Figure 6. Differential susceptibility of Prxs to hyperoxidation in Jurkat cells exposed to either steady state hydrogen peroxide or UV-B radiation

(A) Time course of Prx hyperoxidation in Jurkat cells exposed to a steady-state level of hydrogen peroxide (10–15 μM). (B) Timecourse of Prx hyperoxidation in Jurkat cells exposed to UV-B radiation. Cells were exposed to steady-state hydrogen peroxide or UV-B radiation for various times before being harvested with extract buffer. Samples were analysed by Western blot in non-reducing conditions. Western blots shown are representative of 3 independent experiments.

Figure 7. Differential susceptibility of purified Prxs to hyperoxidation

(A) Silver staining of reduced Prxs treated with hydrogen peroxide. (B) Immunodetection of Prx hyperoxidation.
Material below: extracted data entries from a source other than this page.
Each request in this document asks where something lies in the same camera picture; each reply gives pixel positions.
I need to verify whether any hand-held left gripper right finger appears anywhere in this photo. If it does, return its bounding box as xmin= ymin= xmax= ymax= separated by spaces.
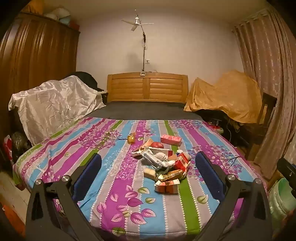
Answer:
xmin=195 ymin=151 xmax=272 ymax=241

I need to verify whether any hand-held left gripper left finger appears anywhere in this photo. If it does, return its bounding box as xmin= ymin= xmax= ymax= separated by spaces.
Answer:
xmin=25 ymin=153 xmax=102 ymax=241

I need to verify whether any white cable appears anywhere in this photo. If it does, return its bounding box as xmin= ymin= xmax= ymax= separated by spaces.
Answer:
xmin=154 ymin=152 xmax=176 ymax=168

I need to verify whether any white and blue plastic packet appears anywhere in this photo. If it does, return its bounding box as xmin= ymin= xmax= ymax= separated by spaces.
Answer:
xmin=141 ymin=148 xmax=163 ymax=168

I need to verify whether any red and white carton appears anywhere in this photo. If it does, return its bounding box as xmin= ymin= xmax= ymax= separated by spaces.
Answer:
xmin=173 ymin=152 xmax=191 ymax=172

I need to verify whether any striped floral bedsheet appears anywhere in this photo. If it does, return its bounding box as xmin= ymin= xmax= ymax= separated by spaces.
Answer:
xmin=13 ymin=117 xmax=269 ymax=235

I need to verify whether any brown gold wrapper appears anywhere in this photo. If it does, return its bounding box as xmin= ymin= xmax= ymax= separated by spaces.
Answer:
xmin=157 ymin=169 xmax=184 ymax=182

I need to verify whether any crushed red white carton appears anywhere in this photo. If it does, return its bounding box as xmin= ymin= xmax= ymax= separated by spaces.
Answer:
xmin=154 ymin=179 xmax=180 ymax=195

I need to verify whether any red package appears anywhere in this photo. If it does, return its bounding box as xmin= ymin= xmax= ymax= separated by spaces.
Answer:
xmin=208 ymin=124 xmax=223 ymax=134

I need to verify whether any flat white red box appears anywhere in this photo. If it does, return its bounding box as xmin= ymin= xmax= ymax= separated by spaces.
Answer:
xmin=148 ymin=146 xmax=174 ymax=158

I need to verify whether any pink tissue box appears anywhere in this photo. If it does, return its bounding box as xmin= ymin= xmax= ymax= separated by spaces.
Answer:
xmin=160 ymin=134 xmax=182 ymax=146

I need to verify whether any flattened cardboard box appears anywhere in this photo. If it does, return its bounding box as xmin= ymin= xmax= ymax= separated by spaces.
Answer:
xmin=131 ymin=148 xmax=148 ymax=158

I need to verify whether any dark pile of belongings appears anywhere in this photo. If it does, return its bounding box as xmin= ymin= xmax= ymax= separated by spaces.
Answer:
xmin=196 ymin=109 xmax=253 ymax=149

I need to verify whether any orange toy block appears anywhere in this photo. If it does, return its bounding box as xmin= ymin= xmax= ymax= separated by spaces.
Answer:
xmin=143 ymin=168 xmax=157 ymax=180

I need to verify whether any dark wooden chair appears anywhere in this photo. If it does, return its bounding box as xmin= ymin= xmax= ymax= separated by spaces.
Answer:
xmin=245 ymin=92 xmax=278 ymax=161

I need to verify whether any tan paper packet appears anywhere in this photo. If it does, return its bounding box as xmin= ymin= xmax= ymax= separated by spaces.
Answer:
xmin=139 ymin=138 xmax=154 ymax=151

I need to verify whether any black plastic bag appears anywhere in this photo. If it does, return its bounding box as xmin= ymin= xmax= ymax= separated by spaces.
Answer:
xmin=10 ymin=132 xmax=32 ymax=161

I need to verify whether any tan cover cloth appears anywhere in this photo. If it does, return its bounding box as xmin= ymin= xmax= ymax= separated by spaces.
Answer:
xmin=184 ymin=70 xmax=263 ymax=123

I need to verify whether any white satin cover cloth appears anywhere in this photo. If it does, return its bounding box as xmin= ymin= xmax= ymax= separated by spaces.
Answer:
xmin=9 ymin=75 xmax=107 ymax=145

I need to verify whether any red plastic bag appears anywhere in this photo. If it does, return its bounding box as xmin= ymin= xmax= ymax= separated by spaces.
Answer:
xmin=3 ymin=136 xmax=14 ymax=161

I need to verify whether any orange cloth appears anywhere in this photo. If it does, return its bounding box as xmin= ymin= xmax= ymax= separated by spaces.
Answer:
xmin=0 ymin=204 xmax=26 ymax=235

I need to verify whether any grey mattress sheet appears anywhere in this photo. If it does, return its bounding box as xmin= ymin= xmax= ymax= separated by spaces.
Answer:
xmin=85 ymin=101 xmax=204 ymax=121

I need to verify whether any patterned curtain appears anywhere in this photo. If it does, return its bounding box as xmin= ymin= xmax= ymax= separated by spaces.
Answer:
xmin=232 ymin=9 xmax=296 ymax=180

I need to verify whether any black cloth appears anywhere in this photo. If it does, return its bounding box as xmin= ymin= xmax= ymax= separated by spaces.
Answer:
xmin=67 ymin=71 xmax=104 ymax=92

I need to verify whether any wooden headboard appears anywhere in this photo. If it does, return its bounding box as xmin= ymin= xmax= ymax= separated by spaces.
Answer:
xmin=107 ymin=72 xmax=188 ymax=103

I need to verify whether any wooden wardrobe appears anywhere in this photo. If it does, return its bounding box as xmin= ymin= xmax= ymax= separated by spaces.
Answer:
xmin=0 ymin=11 xmax=80 ymax=130

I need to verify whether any metal clamp pole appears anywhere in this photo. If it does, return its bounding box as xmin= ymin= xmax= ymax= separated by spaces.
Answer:
xmin=139 ymin=23 xmax=148 ymax=77

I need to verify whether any white ceiling fan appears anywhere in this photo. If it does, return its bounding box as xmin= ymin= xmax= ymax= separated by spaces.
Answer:
xmin=121 ymin=14 xmax=154 ymax=32

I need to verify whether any white and blue bundle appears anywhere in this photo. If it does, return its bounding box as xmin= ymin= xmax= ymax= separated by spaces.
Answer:
xmin=44 ymin=8 xmax=71 ymax=24

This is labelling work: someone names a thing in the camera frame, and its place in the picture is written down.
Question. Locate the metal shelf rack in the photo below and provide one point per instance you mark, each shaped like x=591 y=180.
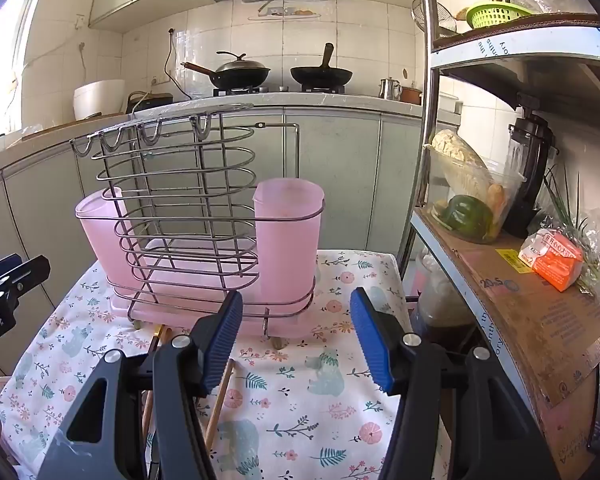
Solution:
x=525 y=55

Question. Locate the white rice cooker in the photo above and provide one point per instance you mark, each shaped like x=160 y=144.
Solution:
x=99 y=100

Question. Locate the carrot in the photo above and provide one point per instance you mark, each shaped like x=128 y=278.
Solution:
x=496 y=196

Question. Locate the dark brown chopstick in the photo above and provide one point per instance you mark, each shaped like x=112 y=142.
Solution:
x=148 y=410
x=167 y=334

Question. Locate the cardboard shelf liner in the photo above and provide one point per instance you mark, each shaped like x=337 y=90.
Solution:
x=530 y=320

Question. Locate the pink plastic utensil cup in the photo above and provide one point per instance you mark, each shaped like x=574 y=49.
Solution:
x=286 y=240
x=97 y=240

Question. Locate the black frying wok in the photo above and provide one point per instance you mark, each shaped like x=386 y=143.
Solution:
x=322 y=76

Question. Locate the green plastic basket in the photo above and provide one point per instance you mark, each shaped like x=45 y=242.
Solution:
x=497 y=15

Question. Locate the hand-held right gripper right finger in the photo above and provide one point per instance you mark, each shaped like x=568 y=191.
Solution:
x=371 y=345

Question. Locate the metal strainer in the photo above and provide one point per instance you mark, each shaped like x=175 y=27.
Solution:
x=430 y=15

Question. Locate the steel wok lid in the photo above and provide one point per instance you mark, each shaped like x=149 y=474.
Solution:
x=242 y=65

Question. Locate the light wooden chopstick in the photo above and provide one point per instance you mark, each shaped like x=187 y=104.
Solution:
x=219 y=400

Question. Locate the napa cabbage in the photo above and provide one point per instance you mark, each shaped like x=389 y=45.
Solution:
x=460 y=160

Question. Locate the pink plastic drip tray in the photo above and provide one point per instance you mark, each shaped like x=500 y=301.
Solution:
x=190 y=270

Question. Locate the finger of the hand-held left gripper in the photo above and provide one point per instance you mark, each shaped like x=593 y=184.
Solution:
x=2 y=263
x=25 y=276

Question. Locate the wooden cutting board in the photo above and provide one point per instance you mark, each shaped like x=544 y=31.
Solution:
x=75 y=127

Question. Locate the white plastic box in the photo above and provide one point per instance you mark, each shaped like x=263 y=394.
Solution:
x=450 y=102

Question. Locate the green bell pepper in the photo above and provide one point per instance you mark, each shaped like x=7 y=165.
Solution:
x=467 y=217

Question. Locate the green onions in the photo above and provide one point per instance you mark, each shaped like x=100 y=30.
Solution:
x=567 y=200

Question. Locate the black blender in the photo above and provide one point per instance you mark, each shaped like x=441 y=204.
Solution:
x=530 y=170

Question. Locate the brown clay pot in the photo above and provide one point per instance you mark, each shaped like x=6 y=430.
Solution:
x=411 y=95

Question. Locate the wall outlet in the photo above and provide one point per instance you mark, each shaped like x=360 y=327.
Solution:
x=155 y=80

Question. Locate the window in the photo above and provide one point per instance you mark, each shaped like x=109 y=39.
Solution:
x=5 y=60

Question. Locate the floral tablecloth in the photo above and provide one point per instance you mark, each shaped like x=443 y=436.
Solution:
x=300 y=410

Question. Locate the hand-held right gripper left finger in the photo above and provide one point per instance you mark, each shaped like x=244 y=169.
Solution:
x=224 y=345

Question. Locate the steel kettle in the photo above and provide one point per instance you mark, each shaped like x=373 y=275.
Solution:
x=389 y=90

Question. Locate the grey base cabinets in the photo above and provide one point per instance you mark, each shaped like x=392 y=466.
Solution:
x=350 y=175

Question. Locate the orange packet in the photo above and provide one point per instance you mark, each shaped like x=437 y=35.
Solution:
x=552 y=260

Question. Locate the glass wall shelf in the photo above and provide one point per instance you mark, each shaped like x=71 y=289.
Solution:
x=290 y=12

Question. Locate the gas stove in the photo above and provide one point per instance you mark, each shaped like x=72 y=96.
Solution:
x=280 y=90

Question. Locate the clear plastic container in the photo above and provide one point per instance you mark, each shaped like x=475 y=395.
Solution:
x=500 y=225

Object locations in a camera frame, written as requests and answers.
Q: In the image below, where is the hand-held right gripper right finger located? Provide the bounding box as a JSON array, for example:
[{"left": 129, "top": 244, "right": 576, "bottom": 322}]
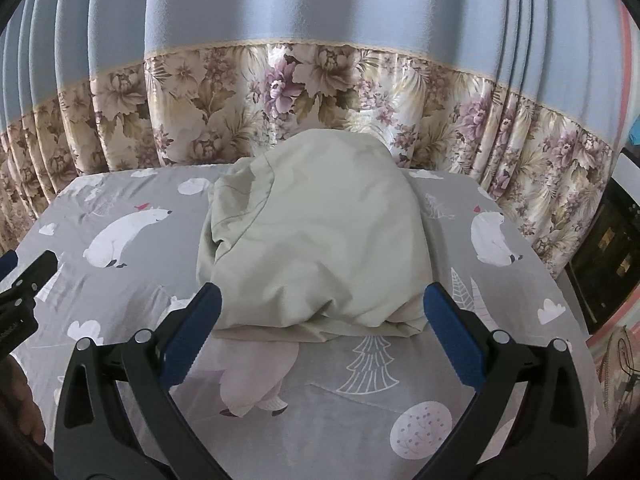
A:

Reduced Prx 1, Prx 2 and Prx 3 (7 μM) were treated with hydrogen peroxide (0–100 mM) for 10 min, then 20 mM NEM and separated by SDS/PAGE under non-reducing conditions. A small amount of catalase, required to prevent re-oxidation of reduced Prxs, can be detected on the silver stain. All Prxs migrated as a monomer band under reducing conditions. A small amount of Prx-3 monomer failed to dimerize at any dose of H₂O₂. Protein gels and Western blots shown are representative of 3 independent experiments.

Figure 8. The unique C-terminal sequence of human Prx 3

The resolving Cys residue (Cys-S_R) and selected Prx 3 differences are highlighted in orange and cyan, respectively. The adjacent monomer of the Prx homodimer (green) contains the peroxidatic Cys residue (Cys-S_P). During normal catalysis, the C-terminus of the grey monomer rearranges to allow intermolecular disulfide bond formation. The structure shown is of human Prx 2 in the hyperoxidized state (PDB ID 1QMV) [48].